Великая душа и совесть не ушли из мира и не могли уйти. Ушел труп, маленький старичок, которого отныне уже нельзя увидеть и пощупать, которого никаким фотографическим аппаратом не поймаешь и голоса которого ни в какой фонограф не запрешь. А душа великая и совесть великая остались: где же вы дели книги Толстого?.. Кажется, все его учение выражено так полно, что полнее и нельзя. Не осталось ни одного темного места, не о чем спросить, как на этот счет думал Толстой? Яснее ясного изложены его заповеди. И кому действительно нужен Толстой как совесть, пусть развернет его книги и на каждый вопрос найдет ответ: живешь плохо потому-то, будешь жить правильно, если не будешь делать того-то, должен жить так-то и во имя того-то.

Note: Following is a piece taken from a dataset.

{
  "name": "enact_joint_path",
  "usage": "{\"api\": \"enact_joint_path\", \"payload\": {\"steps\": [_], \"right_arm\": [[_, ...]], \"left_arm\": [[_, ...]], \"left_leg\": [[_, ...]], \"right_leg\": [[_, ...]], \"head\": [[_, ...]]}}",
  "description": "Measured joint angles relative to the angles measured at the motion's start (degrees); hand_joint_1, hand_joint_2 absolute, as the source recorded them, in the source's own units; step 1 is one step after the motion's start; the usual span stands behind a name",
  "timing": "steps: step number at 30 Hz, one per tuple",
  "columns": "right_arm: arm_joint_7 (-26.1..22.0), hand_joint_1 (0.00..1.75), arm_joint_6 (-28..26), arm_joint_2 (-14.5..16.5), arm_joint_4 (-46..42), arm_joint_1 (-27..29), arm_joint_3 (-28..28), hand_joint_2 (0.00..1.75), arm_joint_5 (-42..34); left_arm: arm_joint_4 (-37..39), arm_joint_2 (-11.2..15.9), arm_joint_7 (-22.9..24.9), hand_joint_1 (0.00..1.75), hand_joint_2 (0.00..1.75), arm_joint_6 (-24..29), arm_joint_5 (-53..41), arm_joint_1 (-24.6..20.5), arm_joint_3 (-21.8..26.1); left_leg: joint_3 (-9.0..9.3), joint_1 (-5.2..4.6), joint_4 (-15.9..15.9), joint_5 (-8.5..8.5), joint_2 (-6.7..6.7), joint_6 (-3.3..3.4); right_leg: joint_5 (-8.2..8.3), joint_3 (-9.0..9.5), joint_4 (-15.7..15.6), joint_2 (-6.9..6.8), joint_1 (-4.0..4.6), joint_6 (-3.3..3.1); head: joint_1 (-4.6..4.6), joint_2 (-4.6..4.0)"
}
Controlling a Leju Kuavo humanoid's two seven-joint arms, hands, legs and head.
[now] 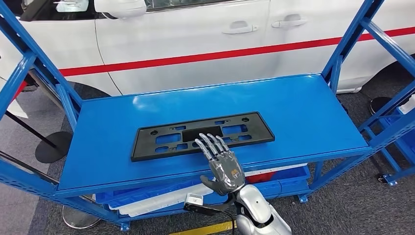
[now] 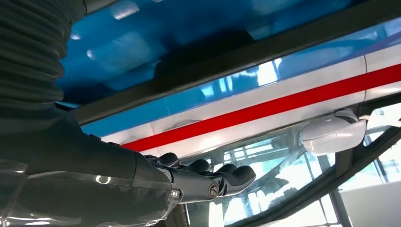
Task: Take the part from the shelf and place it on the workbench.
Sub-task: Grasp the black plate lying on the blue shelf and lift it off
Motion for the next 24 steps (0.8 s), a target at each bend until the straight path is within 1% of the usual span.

Да и какая совесть был Толстой? Не по правде живете, не no-Божьи, говорил он… не лги, не прелюбодействуй, не причиняй зла другому, не вешай, люби и т. д. Все это в каждой школьной прописи найти можно, а уж в Евангелии подавно. Впрочем, это я нарочно: на самом деле совесть-то была… Только это была совесть Толстого и в совести другим не годилась: то, что он писал, в смысле морали так же слабо и неустойчиво, как и всякая мораль, ибо повешено в воздухе, на предвзятой воле Пославшего. Но таков был голос его собственной совести, по крайнему его разумению. Это было так же свойственно ему, как седые волосы в старости. И то, как он жил, как до самого последнего дня не угашал духа, к чему-то стремился, что-то искал, болел о правде и страдал от собственной неправоты, вся жизнь Толстого и его неукротимый дух точно были живым упреком для всех праздных болтунов, всех лгущих, всех тупых и сонных, навозящих землю в бессмысленном спокойствии свиней. В этом смысле Толстой был не совесть, а упрек совести, но, увы, как мало прислушивались к этим упрекам те самые, которые потом голосили над его могилой: «умерла совесть наша»!.. Ее у них и не было.

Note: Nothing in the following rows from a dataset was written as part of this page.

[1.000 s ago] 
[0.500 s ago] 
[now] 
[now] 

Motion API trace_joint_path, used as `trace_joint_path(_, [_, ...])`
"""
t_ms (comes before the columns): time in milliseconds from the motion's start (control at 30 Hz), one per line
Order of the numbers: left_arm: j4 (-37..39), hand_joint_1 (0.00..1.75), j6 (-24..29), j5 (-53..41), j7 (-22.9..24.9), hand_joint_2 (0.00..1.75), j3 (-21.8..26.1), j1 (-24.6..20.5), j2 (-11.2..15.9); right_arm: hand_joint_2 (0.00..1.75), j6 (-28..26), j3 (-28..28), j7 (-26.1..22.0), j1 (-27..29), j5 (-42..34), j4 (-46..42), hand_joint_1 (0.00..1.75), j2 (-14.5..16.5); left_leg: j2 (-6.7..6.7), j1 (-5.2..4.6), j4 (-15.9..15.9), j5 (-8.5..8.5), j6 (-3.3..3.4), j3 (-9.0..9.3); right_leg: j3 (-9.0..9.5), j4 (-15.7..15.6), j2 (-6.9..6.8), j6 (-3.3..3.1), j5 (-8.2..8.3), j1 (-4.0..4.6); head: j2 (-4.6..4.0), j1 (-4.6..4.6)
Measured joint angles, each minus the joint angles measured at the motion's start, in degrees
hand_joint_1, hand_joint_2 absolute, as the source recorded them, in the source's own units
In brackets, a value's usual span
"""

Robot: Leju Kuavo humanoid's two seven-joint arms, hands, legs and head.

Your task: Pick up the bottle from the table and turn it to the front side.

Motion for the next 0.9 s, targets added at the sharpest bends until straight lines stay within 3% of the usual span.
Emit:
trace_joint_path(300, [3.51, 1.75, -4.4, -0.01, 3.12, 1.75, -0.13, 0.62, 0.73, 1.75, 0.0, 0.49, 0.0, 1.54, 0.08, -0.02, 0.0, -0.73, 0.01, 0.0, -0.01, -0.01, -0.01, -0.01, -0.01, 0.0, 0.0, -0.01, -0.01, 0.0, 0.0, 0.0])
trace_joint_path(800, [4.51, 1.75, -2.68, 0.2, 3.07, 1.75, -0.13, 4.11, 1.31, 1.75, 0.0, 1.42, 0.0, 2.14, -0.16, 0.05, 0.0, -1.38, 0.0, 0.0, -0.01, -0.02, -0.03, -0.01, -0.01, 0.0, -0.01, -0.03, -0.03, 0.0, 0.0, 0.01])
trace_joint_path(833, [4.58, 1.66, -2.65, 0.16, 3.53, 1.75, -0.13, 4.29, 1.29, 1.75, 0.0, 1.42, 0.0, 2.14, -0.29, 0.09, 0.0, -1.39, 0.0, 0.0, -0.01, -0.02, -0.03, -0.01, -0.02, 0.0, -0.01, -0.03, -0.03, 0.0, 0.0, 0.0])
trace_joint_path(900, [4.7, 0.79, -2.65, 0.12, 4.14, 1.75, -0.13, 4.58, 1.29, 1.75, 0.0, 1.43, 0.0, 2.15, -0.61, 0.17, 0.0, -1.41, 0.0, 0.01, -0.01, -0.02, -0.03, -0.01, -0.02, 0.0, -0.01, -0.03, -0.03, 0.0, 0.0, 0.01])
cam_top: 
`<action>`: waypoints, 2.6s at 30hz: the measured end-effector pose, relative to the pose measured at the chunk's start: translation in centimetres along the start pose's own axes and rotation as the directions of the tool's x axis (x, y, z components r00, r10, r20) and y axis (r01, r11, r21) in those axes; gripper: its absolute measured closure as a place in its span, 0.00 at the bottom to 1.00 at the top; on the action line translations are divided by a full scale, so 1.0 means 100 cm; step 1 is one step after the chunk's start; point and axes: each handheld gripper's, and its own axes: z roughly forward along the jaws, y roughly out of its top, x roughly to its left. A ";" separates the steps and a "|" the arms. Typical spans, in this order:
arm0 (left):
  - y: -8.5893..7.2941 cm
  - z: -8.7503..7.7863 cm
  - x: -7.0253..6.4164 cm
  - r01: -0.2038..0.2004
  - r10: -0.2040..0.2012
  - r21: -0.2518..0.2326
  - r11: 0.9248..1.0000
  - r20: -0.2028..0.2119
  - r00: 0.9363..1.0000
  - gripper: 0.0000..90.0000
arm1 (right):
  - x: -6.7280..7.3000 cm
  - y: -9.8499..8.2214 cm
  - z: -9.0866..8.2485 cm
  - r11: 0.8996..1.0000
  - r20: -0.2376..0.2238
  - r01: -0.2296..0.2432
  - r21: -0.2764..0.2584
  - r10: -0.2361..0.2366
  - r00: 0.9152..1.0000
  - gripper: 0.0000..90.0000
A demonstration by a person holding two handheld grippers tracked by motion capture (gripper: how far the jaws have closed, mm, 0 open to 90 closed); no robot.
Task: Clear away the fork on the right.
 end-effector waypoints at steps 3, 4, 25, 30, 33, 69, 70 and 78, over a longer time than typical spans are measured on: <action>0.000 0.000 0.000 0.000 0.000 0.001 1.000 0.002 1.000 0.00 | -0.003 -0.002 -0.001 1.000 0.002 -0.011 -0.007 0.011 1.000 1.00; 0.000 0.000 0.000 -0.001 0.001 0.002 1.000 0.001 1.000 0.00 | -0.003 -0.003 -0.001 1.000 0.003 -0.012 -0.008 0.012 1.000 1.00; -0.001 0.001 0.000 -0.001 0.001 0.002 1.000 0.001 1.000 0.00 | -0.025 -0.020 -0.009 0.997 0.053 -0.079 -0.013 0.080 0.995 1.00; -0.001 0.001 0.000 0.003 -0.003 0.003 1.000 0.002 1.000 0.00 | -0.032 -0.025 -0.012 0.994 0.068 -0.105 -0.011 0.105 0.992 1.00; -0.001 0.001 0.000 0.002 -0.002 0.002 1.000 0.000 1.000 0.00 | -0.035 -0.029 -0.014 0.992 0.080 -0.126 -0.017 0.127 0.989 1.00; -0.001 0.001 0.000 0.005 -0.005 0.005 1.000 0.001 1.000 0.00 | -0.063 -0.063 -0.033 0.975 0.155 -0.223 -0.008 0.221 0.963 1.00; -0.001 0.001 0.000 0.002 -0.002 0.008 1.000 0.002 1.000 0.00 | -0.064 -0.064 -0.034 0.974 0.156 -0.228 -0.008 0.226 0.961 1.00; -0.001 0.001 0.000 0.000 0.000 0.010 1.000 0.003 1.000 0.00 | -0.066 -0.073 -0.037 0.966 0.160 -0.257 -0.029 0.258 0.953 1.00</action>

Вообще какая поразительная по своему отталкивающему безобразию была эта «смерть Толстого»! Не самая смерть-простой и в простоте своей таинственный акт, — а то, что делалось кругом нее. У меня было такое впечатление, точно вышвырнули труп Толстого на дорогу и собаки во все стороны растащили его кости… Чего только тут не было! Столько лжи и лицемерия, корыстных расчетов и интриг, что их хватило бы опоганить два таких земных шара, как наш. Одни, которые в своей жизни не приняли ни одного слова из веры Толстого, изобразили такое отчаяние, точно потеряли собственную голову… другие, которые по духу врагами Толстого себя открыто выявляли, запели в унисон осанну и вечную память… третьи приспособили его кончину для целей пропаганды идей, чуждых Толстому… четвертые, кои соглашались с Толстым в отрицании обрядностей церковных, искренно их отрицали и смотрели на молебны и панихиды, как на комедию, страшно испугались, как бы Толстого перед смертью не вернули в лоно церкви, и потом в бешенство пришли, что по нем церковных панихид служить не хотят… пятые его трупом, как дубиной, начали драться с правительством.